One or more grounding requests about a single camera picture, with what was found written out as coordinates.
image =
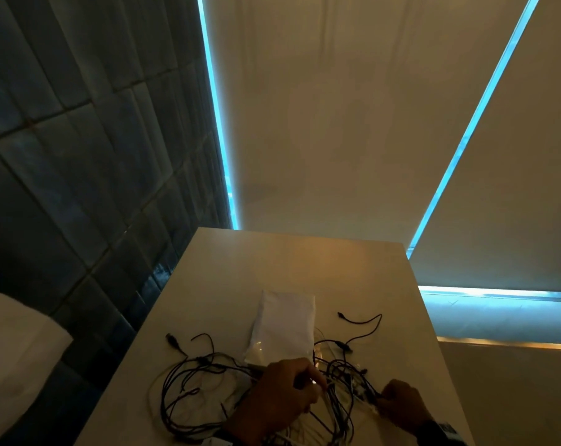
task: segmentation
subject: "person's left hand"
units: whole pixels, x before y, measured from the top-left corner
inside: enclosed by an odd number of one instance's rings
[[[297,389],[295,378],[301,375],[305,383]],[[306,358],[271,363],[223,429],[248,446],[258,445],[266,435],[289,427],[327,388],[325,377]]]

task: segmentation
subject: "white package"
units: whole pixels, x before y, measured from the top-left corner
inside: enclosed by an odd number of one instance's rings
[[[34,402],[71,342],[53,319],[0,293],[0,436]]]
[[[316,298],[308,294],[262,291],[260,306],[245,353],[249,365],[306,357],[314,349]]]

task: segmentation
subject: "cable bundle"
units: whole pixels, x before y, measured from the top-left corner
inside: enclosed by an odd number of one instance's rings
[[[328,442],[329,445],[345,444],[351,442],[355,434],[355,429],[353,422],[351,420],[351,413],[353,406],[356,401],[362,403],[374,404],[375,399],[381,397],[373,385],[366,379],[365,375],[367,373],[366,369],[359,370],[346,359],[346,354],[352,352],[349,343],[357,338],[364,338],[372,335],[379,327],[382,320],[382,315],[377,315],[371,318],[369,321],[365,322],[354,322],[347,319],[342,313],[338,313],[341,319],[353,324],[367,324],[377,319],[378,322],[375,328],[366,335],[361,335],[358,337],[353,337],[347,342],[342,342],[334,339],[322,339],[317,341],[315,345],[321,343],[334,343],[338,346],[341,351],[343,358],[334,360],[324,360],[320,357],[314,355],[313,362],[321,371],[321,373],[328,380],[328,391],[325,395],[326,405],[328,406],[329,412],[332,415],[333,425],[332,428],[329,427],[324,421],[320,419],[314,412],[310,414],[320,423],[320,425],[326,430],[330,435],[332,435],[331,440]],[[180,348],[177,339],[170,334],[167,334],[167,342],[180,353],[182,353],[185,358],[174,365],[174,367],[169,371],[163,382],[163,388],[161,390],[161,400],[160,400],[160,417],[165,425],[165,428],[173,434],[175,440],[184,442],[186,444],[200,444],[204,438],[208,438],[213,435],[220,427],[222,422],[208,422],[199,425],[183,425],[173,420],[173,413],[175,408],[184,399],[197,395],[201,389],[200,387],[192,387],[191,381],[200,373],[222,375],[227,371],[238,372],[240,374],[246,375],[253,381],[256,381],[261,373],[249,368],[247,366],[241,365],[235,358],[222,353],[215,352],[214,343],[209,334],[196,335],[191,339],[194,341],[196,338],[206,336],[210,340],[211,352],[210,354],[189,358],[188,355],[183,352]],[[168,393],[172,390],[174,383],[179,383],[179,394],[177,394],[172,401],[166,402]],[[235,403],[234,408],[237,408],[241,401],[247,396],[250,390],[247,390],[241,395],[240,399]],[[345,404],[341,402],[341,395],[347,395],[348,402]],[[223,414],[227,417],[227,412],[223,404],[220,405]],[[299,443],[293,441],[290,438],[290,432],[288,435],[275,434],[266,438],[263,442],[266,445],[298,445]]]

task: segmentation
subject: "tiled wall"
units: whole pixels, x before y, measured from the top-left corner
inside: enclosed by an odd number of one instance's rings
[[[196,228],[230,225],[196,0],[0,0],[0,291],[74,337],[0,444],[71,444]]]

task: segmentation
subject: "tabletop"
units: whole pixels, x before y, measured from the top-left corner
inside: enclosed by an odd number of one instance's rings
[[[350,344],[349,360],[369,370],[376,388],[392,378],[417,387],[436,420],[475,444],[402,244],[199,228],[76,445],[172,444],[153,415],[163,372],[180,360],[166,333],[198,355],[208,351],[189,339],[208,332],[218,352],[242,359],[262,290],[315,295],[316,327],[333,339],[367,329],[337,312],[351,319],[382,313],[373,335]],[[416,442],[366,413],[353,444]]]

__DESCRIPTION OF THE TASK__: Retype the entire listing exactly as it appears, dropping only the pictures.

__RESULT__:
One or more grounding requests about a single camera picture, with what was found written out as coordinates.
image =
task: segmentation
subject: "person's left hand"
units: whole pixels, x before y, measured from the top-left corner
inside: enclosed by an odd number of one instance's rings
[[[297,389],[295,378],[301,375],[305,383]],[[306,358],[271,363],[223,429],[248,446],[258,445],[266,435],[289,427],[327,388],[325,377]]]

task: segmentation
subject: "white package"
units: whole pixels, x before y, measured from the top-left corner
inside: enclosed by an odd number of one instance's rings
[[[34,402],[71,342],[53,319],[0,293],[0,436]]]
[[[316,298],[308,294],[262,291],[260,306],[245,353],[249,365],[306,357],[314,349]]]

task: segmentation
subject: "cable bundle"
units: whole pixels, x before y, measured from the top-left corner
inside: enclosed by an odd number of one instance's rings
[[[328,442],[329,445],[345,444],[351,442],[355,434],[355,429],[353,422],[351,420],[351,413],[353,406],[356,401],[362,403],[374,404],[375,399],[381,397],[373,385],[366,379],[365,375],[367,373],[366,369],[359,370],[346,359],[346,354],[352,352],[349,343],[357,338],[364,338],[372,335],[379,327],[382,320],[382,315],[377,315],[371,318],[369,321],[365,322],[354,322],[347,319],[342,313],[338,313],[341,319],[353,324],[367,324],[377,319],[378,322],[375,328],[366,335],[361,335],[358,337],[353,337],[347,342],[342,342],[334,339],[322,339],[317,341],[315,345],[321,343],[334,343],[338,346],[341,351],[343,358],[334,360],[324,360],[320,357],[314,355],[313,362],[321,371],[321,373],[328,380],[328,391],[325,395],[326,405],[328,406],[329,412],[332,415],[333,425],[332,428],[329,427],[324,421],[320,419],[314,412],[310,414],[320,423],[320,425],[326,430],[330,435],[332,435],[331,440]],[[180,348],[177,339],[170,334],[167,334],[167,342],[180,353],[182,353],[185,358],[174,365],[174,367],[169,371],[163,382],[163,388],[161,390],[161,400],[160,400],[160,417],[165,425],[165,428],[173,434],[175,440],[184,442],[186,444],[200,444],[204,438],[208,438],[213,435],[220,427],[222,422],[208,422],[199,425],[183,425],[173,420],[173,413],[175,408],[184,399],[197,395],[201,389],[200,387],[192,387],[191,381],[200,373],[222,375],[227,371],[238,372],[240,374],[246,375],[253,381],[256,381],[261,373],[249,368],[247,366],[241,365],[235,358],[222,353],[215,352],[214,343],[209,334],[196,335],[191,339],[194,341],[196,338],[206,336],[210,340],[211,352],[210,354],[189,358],[188,355],[183,352]],[[168,393],[172,390],[174,383],[179,383],[179,394],[177,394],[172,401],[166,402]],[[235,403],[234,408],[237,408],[241,401],[247,396],[250,390],[247,390],[241,395],[240,399]],[[345,404],[341,402],[341,395],[347,395],[348,402]],[[223,414],[227,417],[227,412],[223,404],[220,405]],[[299,443],[293,441],[290,438],[290,432],[288,435],[275,434],[266,438],[263,442],[266,445],[298,445]]]

task: segmentation
subject: "tiled wall"
units: whole pixels, x before y, measured from the top-left corner
inside: enclosed by an odd number of one instance's rings
[[[196,228],[230,225],[196,0],[0,0],[0,291],[74,337],[0,444],[71,444]]]

task: segmentation
subject: "tabletop"
units: whole pixels, x before y, measured from the top-left corner
inside: enclosed by an odd number of one instance's rings
[[[350,344],[349,360],[369,370],[376,388],[392,378],[417,387],[436,420],[475,444],[402,244],[199,228],[76,445],[172,444],[153,415],[163,372],[180,360],[166,333],[198,355],[208,351],[189,339],[208,332],[218,352],[242,359],[262,290],[315,295],[316,327],[333,339],[367,329],[337,312],[351,319],[382,313],[373,335]],[[416,442],[366,413],[353,444]]]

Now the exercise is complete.